According to the National Competitiveness Council (NCC), the key
to achieving this new target is the policy direction of the next leader.
“Moving up into a new
neighborhood of competitors means we have to be looking up at the top 20
percent, which means a ranking of 30 or higher in the next five years.
Absolutely, everything depends on the next administration, because leadership
matters,” the NCC said
The latest Global Competitiveness Report of the WEF placed the
Philippines at the 47th spot out of 140 economies, up by 5 notches from 2014’s
ranking of 52nd. This year’s five-spot jump represents the fifth time in
a row that the Philippines improved its ranking in the WEF’s Global
Competitiveness Report.
Of the 12 pillars tracked in the report, the Philippines notched
improvement in 10 pillars, with the biggest improvements noted in Labor Market
Efficiency, Health and Primary Education, Market Size, Business
Sophistication, Innovation and Macroeconomic Environment.
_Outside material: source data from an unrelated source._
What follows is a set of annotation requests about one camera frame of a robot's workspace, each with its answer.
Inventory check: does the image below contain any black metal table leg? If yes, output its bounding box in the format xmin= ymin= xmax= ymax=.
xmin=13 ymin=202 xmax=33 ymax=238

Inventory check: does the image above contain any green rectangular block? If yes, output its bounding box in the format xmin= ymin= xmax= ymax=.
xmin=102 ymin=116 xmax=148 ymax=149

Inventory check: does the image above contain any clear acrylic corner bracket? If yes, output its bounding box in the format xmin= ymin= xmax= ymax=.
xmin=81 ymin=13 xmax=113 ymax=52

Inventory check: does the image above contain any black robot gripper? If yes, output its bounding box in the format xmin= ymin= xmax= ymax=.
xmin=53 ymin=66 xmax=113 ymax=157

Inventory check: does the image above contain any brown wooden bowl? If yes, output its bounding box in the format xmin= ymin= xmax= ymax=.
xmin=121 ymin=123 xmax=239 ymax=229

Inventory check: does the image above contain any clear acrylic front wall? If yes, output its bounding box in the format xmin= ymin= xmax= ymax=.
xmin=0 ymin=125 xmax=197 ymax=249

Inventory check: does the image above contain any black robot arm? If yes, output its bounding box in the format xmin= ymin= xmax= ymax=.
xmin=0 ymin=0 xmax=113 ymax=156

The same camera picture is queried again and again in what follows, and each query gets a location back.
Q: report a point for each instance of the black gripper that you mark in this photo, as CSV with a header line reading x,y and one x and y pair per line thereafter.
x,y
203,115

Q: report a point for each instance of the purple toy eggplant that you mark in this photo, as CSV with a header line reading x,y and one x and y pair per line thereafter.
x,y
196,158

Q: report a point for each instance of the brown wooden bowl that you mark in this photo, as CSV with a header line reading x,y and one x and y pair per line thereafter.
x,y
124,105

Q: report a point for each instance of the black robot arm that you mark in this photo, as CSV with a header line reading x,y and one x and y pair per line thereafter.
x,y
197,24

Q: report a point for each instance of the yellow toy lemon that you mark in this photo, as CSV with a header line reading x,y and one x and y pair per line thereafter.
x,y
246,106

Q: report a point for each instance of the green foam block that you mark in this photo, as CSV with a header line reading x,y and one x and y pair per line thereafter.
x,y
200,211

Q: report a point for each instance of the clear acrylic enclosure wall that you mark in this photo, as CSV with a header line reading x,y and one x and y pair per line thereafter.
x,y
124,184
The two pillars that registered declines are Institutions and
Goods Market Efficiency.
Factors that led to a drop in the country’s ranking in the
Institutions pillar were government inefficiency, or red tape, in establishing
a business. For the Goods Market Efficiency, a specific area that needs to
be improved are customs procedures.
Moving forward, the NCC said it will now focus on lessening the
number of procedures to start a business, as well as the number of days to
start a business, to respond to the downgrade in the Institutions pillar.